● **EXERCISE BRIEF**
Your answer must be the full listing, reproduced word for word.

● **DATASET CONTENT**
☆ ☆ ☆

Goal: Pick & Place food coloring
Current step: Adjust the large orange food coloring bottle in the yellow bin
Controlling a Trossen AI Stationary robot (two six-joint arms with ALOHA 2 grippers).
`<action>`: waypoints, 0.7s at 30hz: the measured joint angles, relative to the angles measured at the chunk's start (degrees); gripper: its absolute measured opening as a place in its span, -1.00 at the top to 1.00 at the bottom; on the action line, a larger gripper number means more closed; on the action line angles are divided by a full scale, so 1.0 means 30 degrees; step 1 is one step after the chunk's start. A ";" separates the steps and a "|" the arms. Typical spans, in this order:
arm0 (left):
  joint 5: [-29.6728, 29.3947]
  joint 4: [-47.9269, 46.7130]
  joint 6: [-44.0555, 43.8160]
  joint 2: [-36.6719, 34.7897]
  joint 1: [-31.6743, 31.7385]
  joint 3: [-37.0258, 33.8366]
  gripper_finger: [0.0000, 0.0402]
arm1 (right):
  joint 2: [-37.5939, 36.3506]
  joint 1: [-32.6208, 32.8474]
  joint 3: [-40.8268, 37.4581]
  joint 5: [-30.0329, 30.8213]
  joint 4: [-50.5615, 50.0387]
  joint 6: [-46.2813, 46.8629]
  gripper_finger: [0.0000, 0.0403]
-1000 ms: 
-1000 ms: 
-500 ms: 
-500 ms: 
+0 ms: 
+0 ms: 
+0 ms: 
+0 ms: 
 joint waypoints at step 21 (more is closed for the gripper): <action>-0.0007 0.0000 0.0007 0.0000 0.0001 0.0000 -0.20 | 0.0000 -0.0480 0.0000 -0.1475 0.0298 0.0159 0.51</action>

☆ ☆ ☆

● **SOLUTION TO THE PROBLEM**
Goal: Pick & Place food coloring
Current step: Adjust the large orange food coloring bottle in the yellow bin
Controlling a Trossen AI Stationary robot (two six-joint arms with ALOHA 2 grippers).
`<action>`: waypoints, 0.7s at 30hz: the measured joint angles, relative to the angles measured at the chunk's start (degrees); gripper: its absolute measured opening as a place in its span, -1.00 at the top to 1.00 at the bottom; on the action line, a larger gripper number means more closed; on the action line angles are divided by a full scale, so 1.0 means 30 degrees; step 1 is one step after the chunk's start. A ";" separates the steps and a "|" the arms. Typical spans, in this order:
arm0 (left):
  joint 5: [-29.6728, 29.3947]
  joint 4: [-47.9269, 46.7130]
  joint 6: [-44.0555, 43.8160]
  joint 2: [-36.6719, 34.7897]
  joint 1: [-31.6743, 31.7385]
  joint 3: [-37.0258, 33.8366]
  gripper_finger: [0.0000, 0.0402]
arm1 (right):
  joint 2: [-37.5939, 36.3506]
  joint 1: [-32.6208, 32.8474]
  joint 3: [-40.8268, 37.4581]
  joint 5: [-30.0329, 30.8213]
  joint 4: [-50.5615, 50.0387]
  joint 6: [-46.2813, 46.8629]
  gripper_finger: [0.0000, 0.0403]
-1000 ms: 
-1000 ms: 
-500 ms: 
-500 ms: 
+0 ms: 
+0 ms: 
+0 ms: 
+0 ms: 
 joint waypoints at step 21 (more is closed for the gripper): <action>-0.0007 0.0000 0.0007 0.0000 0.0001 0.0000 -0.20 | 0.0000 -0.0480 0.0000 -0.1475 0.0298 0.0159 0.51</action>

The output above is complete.